L’impact de ce mouvement, estime-t-on, pourrait atteindre 72 établissements et faire des petits ailleurs. « Il y a de grandes chances que notre stratégie se déploie ailleurs. Déjà des rencontres ont eu lieu avec d’autres MRC et d’autres régions qui s’intéressent à la démarche », a précisé Christine Gingras, chercheuse et chargée de projets au CISA.

Maintenant la stratégie lancée, le travail prend fin le 31 mars pour le CISA soucieux cependant que la stratégie soit soutenue et portée par le milieu. Ce qui sera fait. Elle sera intégrée à la démarche territoriale de système alimentaire durable Arthabaska en démarche nourricière (ADN).

« Je souhaite et je pense que ça peut faire école parce le travail a été bien fait. Une telle planification se doit d’être portée, d’être transportée, poursuivie, des actions sont déjà en cours, c’est facilitant. C’est notre souhait de poursuivre et de le faire de façon cohérente. Félicitations aux acteurs qui sont sortis de leur zone de confort, qui sont allés plus loin. C’est avec de petits pas qu’on change les choses », a exprimé Dominic Poulin, directeur du secteur agroalimentaire  à la Corporation de développement économique de Victoriaville et sa région (CDEVR).

La stratégie saluée

Fier des résultats de ce projet ambitieux, le directeur général du Cégep, Denis Deschamps, a notamment souligné le travail des intervenantes du CISA. « Vous pouvez être extrêmement fières de tout le travail accompli et de tout ce que ça va laisser comme trace dans la région dans les prochaines années. Ce sera un modèle pour tout le Québec qui pourrait faire tache d’huile et générer des retombées un peu partout dans d’autres territoires du Québec », a-t-il soutenu.

Présent au lancement, le député d’Arthabaska et whip en chef du gouvernement, Eric Lefebvre a lui aussi salué le travail accompli qui a mené à cette « stratégie qui guidera les actions des différents intervenants du territoire pour continuer à favoriser l’apport des aliments québécois dans les institutions de la région ».

L’élu se dit convaincu des retombées « plus que positives » pour les institutions locales et régionales qui se sont engagées et qui s’engageront dans la démarche.
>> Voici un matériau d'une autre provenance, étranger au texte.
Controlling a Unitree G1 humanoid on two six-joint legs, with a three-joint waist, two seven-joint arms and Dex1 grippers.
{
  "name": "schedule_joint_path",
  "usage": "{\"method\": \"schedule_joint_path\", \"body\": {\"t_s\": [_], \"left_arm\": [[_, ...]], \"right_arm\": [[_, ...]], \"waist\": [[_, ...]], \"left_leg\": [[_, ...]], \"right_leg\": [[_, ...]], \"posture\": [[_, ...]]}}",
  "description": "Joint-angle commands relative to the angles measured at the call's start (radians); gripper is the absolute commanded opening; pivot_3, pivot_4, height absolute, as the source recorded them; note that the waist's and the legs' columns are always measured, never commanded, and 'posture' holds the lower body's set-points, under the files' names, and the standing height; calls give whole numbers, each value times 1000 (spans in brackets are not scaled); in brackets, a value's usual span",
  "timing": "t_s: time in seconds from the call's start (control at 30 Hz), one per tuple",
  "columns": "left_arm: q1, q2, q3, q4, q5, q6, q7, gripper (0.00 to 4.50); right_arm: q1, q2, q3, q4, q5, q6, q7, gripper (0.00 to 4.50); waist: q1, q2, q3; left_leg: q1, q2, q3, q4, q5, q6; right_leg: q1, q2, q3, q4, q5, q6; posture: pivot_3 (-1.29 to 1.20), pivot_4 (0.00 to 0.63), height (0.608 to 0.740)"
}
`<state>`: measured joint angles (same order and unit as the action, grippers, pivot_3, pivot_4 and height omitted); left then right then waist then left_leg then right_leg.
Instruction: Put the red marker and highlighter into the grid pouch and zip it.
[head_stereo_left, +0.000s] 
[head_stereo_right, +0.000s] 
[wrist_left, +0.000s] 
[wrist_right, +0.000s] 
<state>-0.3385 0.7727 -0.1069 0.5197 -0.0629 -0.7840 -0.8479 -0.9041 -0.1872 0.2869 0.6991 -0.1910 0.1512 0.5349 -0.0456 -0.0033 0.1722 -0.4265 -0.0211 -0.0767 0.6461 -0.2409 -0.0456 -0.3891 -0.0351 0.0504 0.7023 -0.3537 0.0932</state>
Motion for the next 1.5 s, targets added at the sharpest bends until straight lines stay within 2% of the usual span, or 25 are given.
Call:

« La mission de favoriser une offre alimentaire de qualité et appuyée par le développement d’un secteur bioalimentaire prospère et durable contribuera à la vitalité des territoires et à la santé de la population. Et je suis persuadé également que ce sera un modèle pour les autres régions du Québec. C’est tout à votre honneur », a conclu Eric Lefebvre.